He sighed. In the background I could hear the vacuum cleaner, and Alan Jackson singing about living his “honky-tonk dream.”

“You’re welcome here whenever your mom says it’s OK.”

I asked if I would see him at my grandma’s for Christmas dinner (he had skipped Thanksgiving), and he said probably not, because she had asked him not to bring Gary now that the cat was out of the bag on them being boyfriends.


“Yeah, I can’t do that to him.” He explained that Gary, who was not HIV-positive, was a kind person and that it was foolish of my grandmother to assume that just because he was twelve years older, he had been the one to “recruit Bryan to his lifestyle.”

“She needs to blame someone,” he said. “She can’t believe this is who I am.”

This was the most he had ever told me about his personal life, and although I wanted him to keep talking, I wasn’t sure what to say. I had never met a gay person before. “Well,” I said, “I’ll work on my mom.”

That night, when I told my mom what Bryan had said, she admitted she was mad at him. “He lied to me about himself for a very long time, Kayla.
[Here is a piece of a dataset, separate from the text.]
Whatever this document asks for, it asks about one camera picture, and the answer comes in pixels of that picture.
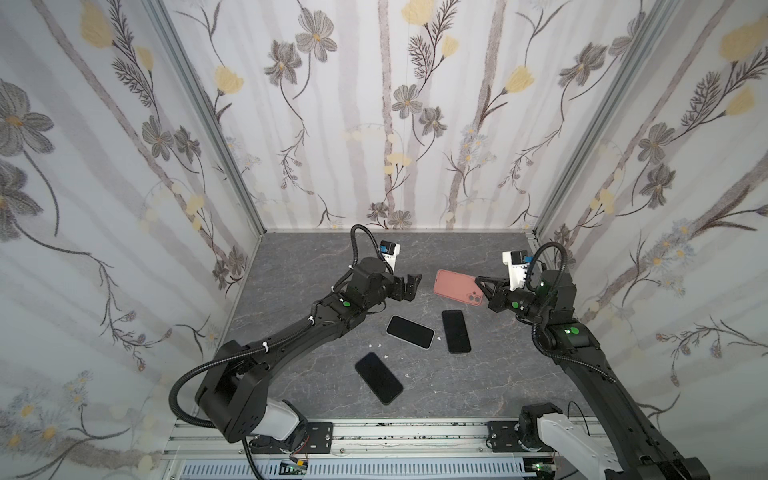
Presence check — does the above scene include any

I don’t even know who he is anymore.”

My brothers were at Wayne’s house, and we were on the couch watching Wheel of Fortune and eating a frozen pizza she’d bought from a fire-department fundraiser. I didn’t want to start a fight, but I knew that if I didn’t say something, I might never see Uncle Bryan again.
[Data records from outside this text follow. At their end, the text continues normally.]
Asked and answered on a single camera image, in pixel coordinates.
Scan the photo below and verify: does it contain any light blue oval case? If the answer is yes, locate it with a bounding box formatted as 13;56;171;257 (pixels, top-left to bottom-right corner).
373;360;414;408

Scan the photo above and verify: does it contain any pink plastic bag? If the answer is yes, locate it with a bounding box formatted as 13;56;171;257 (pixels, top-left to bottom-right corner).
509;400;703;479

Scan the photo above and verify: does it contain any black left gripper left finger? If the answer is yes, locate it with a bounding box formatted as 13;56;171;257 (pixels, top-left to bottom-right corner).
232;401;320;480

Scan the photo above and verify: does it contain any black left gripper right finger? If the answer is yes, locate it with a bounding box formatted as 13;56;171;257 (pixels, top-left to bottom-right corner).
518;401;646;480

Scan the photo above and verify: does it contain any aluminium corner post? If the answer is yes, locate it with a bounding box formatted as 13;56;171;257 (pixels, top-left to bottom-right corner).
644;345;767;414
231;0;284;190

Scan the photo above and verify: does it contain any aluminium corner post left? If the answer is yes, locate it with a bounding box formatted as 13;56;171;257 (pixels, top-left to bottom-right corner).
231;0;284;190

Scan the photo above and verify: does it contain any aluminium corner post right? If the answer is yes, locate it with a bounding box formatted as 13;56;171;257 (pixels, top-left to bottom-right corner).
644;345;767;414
“OK,” I said. “So we should get to know him.”

My mom shook her head. “When you’re an adult, you’ll understand why he’s not a good role model for you.”

“Yes, he is,” I said. “All we do is use tools and fix things. He said he’ll help me with my science-fair project.”
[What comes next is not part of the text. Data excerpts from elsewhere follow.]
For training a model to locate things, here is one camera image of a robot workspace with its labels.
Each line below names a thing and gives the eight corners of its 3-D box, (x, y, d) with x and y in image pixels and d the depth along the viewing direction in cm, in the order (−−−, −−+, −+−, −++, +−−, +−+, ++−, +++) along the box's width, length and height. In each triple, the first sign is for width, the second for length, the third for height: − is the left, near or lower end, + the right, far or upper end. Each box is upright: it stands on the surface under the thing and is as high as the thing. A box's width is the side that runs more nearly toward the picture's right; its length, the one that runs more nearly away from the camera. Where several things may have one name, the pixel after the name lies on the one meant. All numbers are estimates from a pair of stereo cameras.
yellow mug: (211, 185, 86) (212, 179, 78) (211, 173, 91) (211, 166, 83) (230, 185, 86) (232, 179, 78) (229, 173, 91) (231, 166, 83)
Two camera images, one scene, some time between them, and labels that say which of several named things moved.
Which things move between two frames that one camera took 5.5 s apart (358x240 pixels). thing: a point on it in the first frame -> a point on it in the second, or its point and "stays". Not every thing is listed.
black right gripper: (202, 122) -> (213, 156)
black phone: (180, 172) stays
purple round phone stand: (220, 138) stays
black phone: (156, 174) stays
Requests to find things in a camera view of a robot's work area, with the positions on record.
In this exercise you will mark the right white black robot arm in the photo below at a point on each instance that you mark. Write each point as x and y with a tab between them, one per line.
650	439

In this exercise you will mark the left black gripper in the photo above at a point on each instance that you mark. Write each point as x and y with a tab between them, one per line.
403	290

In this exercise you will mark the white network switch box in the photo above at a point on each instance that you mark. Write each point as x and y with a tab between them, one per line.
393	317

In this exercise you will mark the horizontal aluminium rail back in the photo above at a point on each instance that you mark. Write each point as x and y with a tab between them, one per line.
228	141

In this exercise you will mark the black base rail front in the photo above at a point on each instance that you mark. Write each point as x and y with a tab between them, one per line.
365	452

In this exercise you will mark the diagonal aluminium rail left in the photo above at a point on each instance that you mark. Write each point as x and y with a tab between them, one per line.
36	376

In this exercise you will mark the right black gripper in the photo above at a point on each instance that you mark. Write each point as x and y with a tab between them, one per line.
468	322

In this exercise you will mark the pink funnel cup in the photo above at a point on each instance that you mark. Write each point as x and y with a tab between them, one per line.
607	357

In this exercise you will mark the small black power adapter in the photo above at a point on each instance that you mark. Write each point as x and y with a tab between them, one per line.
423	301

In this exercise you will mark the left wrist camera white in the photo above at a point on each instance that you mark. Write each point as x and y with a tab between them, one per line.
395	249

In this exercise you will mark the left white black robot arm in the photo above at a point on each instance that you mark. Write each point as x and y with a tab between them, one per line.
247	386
My mom sighed. On TV a man with a handlebar mustache named Jerry solved the puzzle and won a trip to Alaska. “I’ve been trying to protect you from all of this, Kayla,” she said. “Do you think I want to have to tell you about your uncle’s sex life?”

The blood rushed to my face, and I couldn’t look at her, which was probably the point.

“He didn’t get this from Gary, you know,” she said. “He got it from a stranger. Do you think a person who goes to sex parties is a good role model?”

I picked up my brother’s Teenage Mutant Ninja Turtle action figure and spun its plastic arm around.

“He’s not who you think he is,” she said.

Bryan didn’t come to Christmas. When I asked my mom to see him over winter break, she said maybe, and then that she was busy, and at some point I stopped asking, and then it was time to go back to school.


When I say Anne Frank had a good personality I mean she was optimistic and happy. When she got a report card with a D, a C-, and zero As, she said, “My report card wasn’t too bad.” When she thought about spending her adolescence in hiding, she decided it was a good beginning for an interesting life. When people criticized her, she didn’t like it but she didn’t let their opinions hurt her self-confidence. In contrast, my natural instinct is pessimism. When someone doesn’t like me, I feel ashamed.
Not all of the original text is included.